• WORK TASK:
Search the data for the string "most" and copy each line in which it appears.

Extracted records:
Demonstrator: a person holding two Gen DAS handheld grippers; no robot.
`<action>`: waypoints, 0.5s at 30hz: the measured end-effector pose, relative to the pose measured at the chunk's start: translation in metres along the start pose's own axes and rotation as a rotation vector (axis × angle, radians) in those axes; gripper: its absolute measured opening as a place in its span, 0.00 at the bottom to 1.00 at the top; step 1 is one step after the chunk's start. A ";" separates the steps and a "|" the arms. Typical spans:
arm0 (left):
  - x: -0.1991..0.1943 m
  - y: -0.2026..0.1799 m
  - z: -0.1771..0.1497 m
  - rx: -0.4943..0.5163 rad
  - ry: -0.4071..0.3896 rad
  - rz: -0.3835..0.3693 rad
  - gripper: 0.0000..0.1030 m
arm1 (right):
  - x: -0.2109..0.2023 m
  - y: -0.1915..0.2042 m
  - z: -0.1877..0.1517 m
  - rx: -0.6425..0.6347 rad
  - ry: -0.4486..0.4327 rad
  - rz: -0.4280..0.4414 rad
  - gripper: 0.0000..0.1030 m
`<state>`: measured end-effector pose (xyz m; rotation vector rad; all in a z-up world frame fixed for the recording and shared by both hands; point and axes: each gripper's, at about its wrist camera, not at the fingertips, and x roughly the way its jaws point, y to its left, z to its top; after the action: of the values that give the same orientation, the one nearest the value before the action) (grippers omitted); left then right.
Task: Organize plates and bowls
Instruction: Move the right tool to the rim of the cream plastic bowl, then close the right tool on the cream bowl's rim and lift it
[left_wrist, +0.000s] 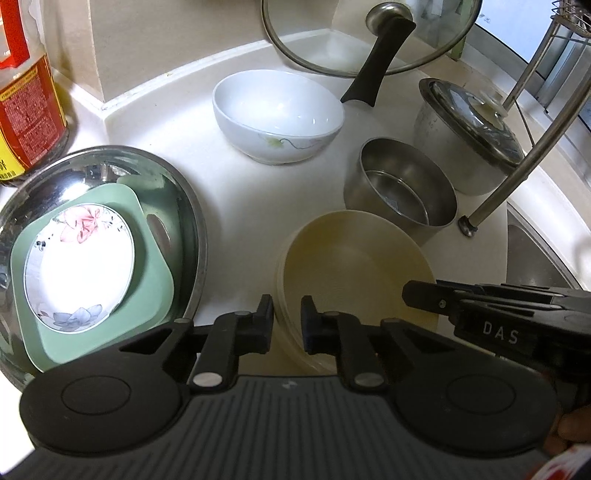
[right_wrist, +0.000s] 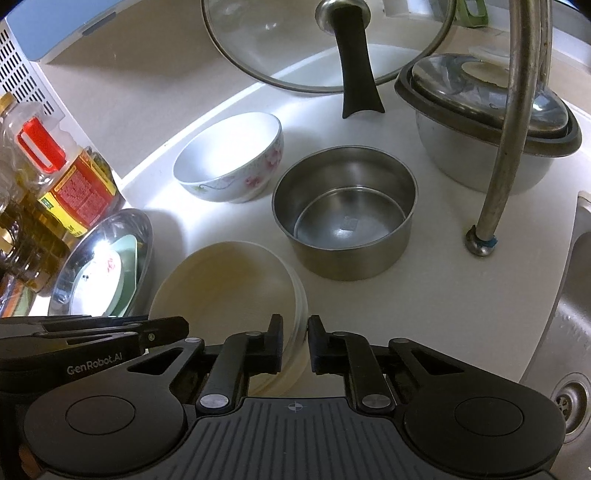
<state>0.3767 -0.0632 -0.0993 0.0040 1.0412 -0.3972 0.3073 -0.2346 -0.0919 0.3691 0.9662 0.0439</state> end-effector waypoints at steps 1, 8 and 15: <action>-0.001 0.000 0.000 0.002 -0.004 0.004 0.13 | 0.000 0.000 0.000 -0.002 -0.001 0.001 0.14; -0.013 0.000 0.004 0.005 -0.027 0.003 0.13 | -0.007 0.002 0.004 -0.009 -0.017 0.012 0.13; -0.023 0.001 0.010 0.004 -0.051 0.005 0.13 | -0.015 0.007 0.009 -0.019 -0.035 0.024 0.14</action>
<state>0.3749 -0.0572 -0.0754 0.0004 0.9904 -0.3930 0.3067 -0.2334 -0.0736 0.3630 0.9266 0.0682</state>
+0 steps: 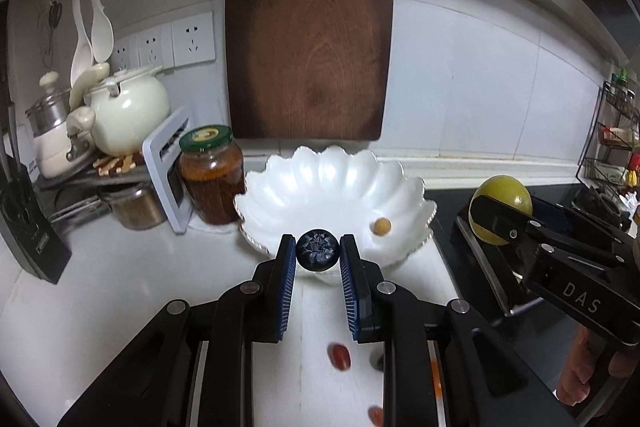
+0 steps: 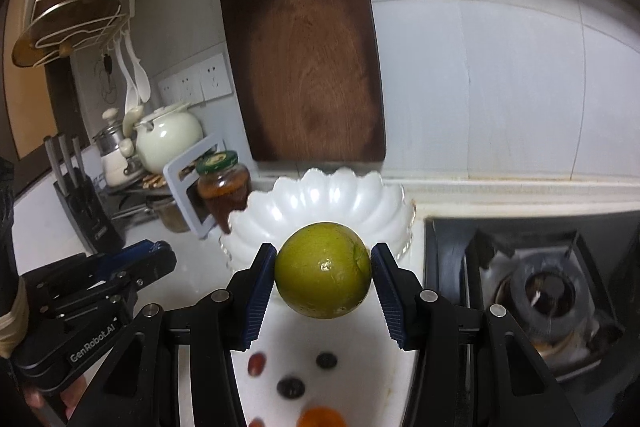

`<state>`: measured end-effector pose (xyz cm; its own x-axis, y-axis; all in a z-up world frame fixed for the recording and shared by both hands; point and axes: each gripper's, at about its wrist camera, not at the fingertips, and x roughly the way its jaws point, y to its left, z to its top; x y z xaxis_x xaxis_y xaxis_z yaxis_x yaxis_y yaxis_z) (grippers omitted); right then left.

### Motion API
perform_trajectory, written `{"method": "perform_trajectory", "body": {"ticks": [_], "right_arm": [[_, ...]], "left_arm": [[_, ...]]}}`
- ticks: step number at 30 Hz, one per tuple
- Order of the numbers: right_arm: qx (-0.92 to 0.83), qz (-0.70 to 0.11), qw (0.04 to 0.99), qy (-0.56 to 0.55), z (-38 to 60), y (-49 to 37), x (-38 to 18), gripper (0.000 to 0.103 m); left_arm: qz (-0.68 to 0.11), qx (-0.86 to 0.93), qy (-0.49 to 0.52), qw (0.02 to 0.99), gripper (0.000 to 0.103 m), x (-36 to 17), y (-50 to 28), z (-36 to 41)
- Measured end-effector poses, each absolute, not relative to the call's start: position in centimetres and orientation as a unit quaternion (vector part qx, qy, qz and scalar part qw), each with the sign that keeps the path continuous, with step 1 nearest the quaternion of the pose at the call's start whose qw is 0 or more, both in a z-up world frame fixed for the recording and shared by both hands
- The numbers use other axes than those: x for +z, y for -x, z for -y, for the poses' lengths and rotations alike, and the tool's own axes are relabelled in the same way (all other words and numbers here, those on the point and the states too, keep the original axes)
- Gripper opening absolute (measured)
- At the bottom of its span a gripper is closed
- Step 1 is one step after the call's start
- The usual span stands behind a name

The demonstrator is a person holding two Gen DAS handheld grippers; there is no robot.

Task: Organize fruits
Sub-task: 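Lift and carry the blueberry and green citrus over the white bowl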

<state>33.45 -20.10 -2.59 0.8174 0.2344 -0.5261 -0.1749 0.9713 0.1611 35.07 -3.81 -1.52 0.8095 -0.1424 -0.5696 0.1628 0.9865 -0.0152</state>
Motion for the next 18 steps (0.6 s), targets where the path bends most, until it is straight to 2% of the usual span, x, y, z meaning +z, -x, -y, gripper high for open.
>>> {"method": "perform_trajectory", "body": {"ticks": [12, 18], "right_arm": [[0.098, -0.259, 0.96, -0.035, 19.2, -37.9, -1.0, 0.05], [0.097, -0.272, 0.957, -0.038, 19.1, -40.8, -1.1, 0.05]], "left_arm": [[-0.283, -0.076, -0.03, 0.956, 0.023, -0.4, -39.7, 4.3], [-0.288, -0.079, -0.032, 0.954, 0.023, -0.5, -42.8, 4.4]]}}
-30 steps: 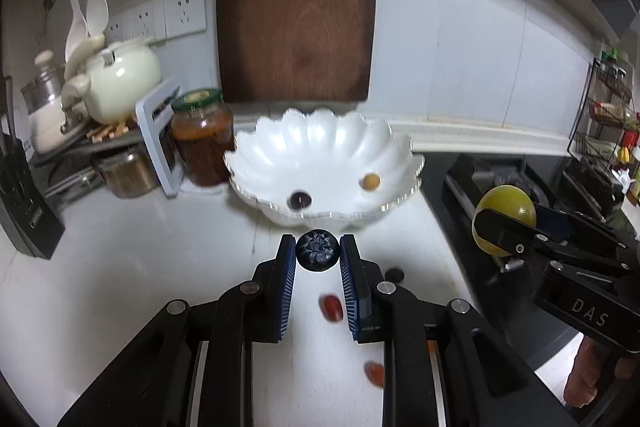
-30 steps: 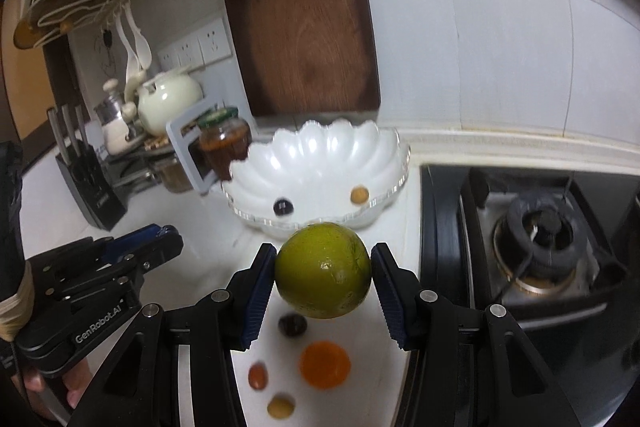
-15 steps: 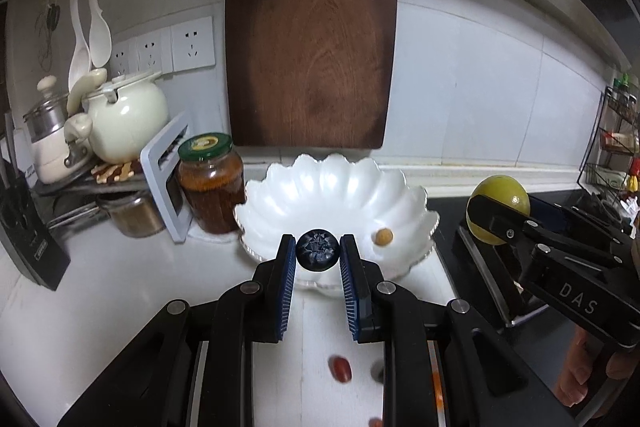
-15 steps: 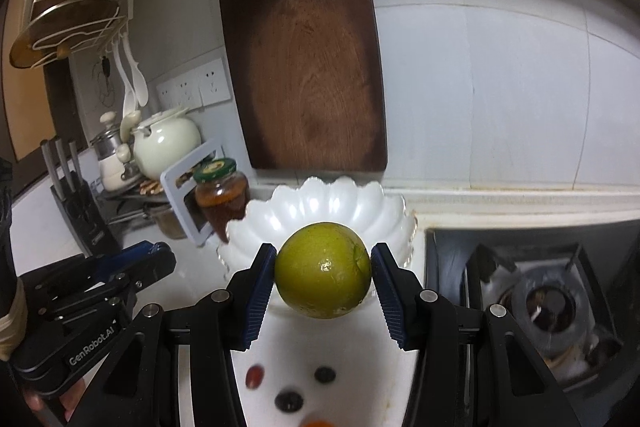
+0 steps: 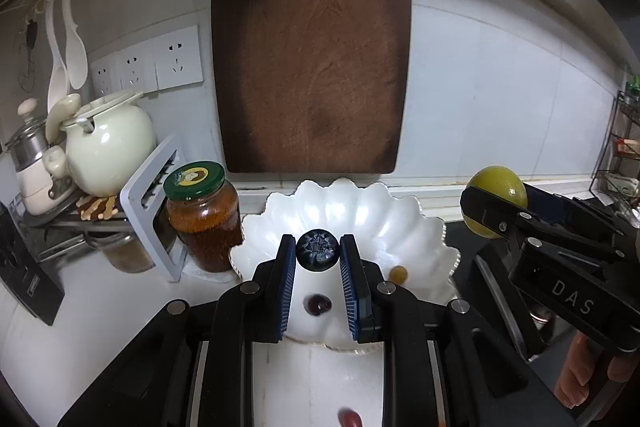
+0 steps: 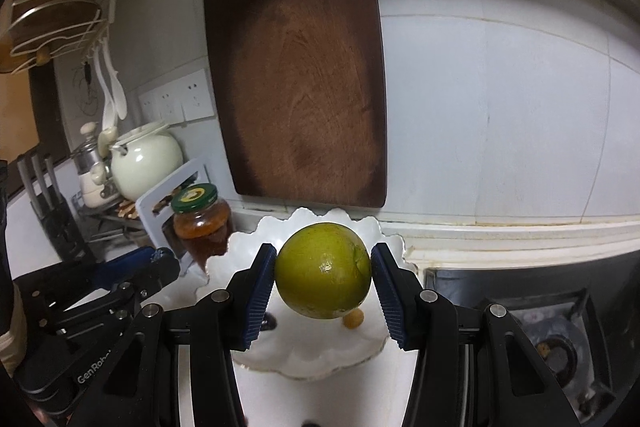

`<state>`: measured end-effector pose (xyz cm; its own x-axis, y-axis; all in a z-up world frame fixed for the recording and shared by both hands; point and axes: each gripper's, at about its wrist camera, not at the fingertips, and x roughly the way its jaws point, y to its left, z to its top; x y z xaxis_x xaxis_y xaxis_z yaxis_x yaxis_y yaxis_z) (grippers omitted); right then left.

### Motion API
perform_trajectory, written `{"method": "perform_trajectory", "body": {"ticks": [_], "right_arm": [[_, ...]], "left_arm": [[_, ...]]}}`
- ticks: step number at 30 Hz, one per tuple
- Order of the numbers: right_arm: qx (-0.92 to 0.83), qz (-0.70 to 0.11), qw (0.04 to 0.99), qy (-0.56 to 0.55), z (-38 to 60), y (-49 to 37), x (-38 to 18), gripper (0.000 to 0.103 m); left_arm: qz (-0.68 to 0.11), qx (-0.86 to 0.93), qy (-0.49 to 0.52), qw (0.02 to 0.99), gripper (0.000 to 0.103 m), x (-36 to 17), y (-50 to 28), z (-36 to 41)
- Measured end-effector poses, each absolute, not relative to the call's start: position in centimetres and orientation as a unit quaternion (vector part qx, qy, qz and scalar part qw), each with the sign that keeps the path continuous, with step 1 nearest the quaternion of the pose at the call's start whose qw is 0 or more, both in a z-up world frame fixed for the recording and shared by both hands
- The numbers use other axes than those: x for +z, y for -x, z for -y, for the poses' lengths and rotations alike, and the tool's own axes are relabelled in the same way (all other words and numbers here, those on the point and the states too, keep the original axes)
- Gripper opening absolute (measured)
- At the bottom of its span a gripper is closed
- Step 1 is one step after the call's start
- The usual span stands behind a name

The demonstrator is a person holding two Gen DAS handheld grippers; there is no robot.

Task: Organize fruits
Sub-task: 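Lift and carry the blueberry and green citrus over the white bowl, then open both tools to release the blueberry and citrus into the bowl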

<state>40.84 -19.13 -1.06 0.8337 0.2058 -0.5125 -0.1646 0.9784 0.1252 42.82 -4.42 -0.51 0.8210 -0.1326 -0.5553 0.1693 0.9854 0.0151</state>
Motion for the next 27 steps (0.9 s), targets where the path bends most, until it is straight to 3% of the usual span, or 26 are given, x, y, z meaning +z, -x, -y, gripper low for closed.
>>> {"method": "perform_trajectory", "body": {"ticks": [27], "right_arm": [[0.1, -0.399, 0.912, 0.0, 17.0, -53.3, -8.2, 0.05]], "left_arm": [[-0.415, -0.058, -0.017, 0.908, 0.023, -8.0, -55.6, 4.0]]}}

• ANSWER SECTION:
Motion for the next 18 steps (0.6 s), targets where the path bends most, until it is straight to 2% of the usual span, x, y, z meaning +z, -x, -y, gripper high for open.
Motion for the next 27 steps (0.9 s), targets where the path bends most, until it is straight to 3% of the usual span, or 26 are given, x, y, z meaning +z, -x, -y, gripper low for closed.

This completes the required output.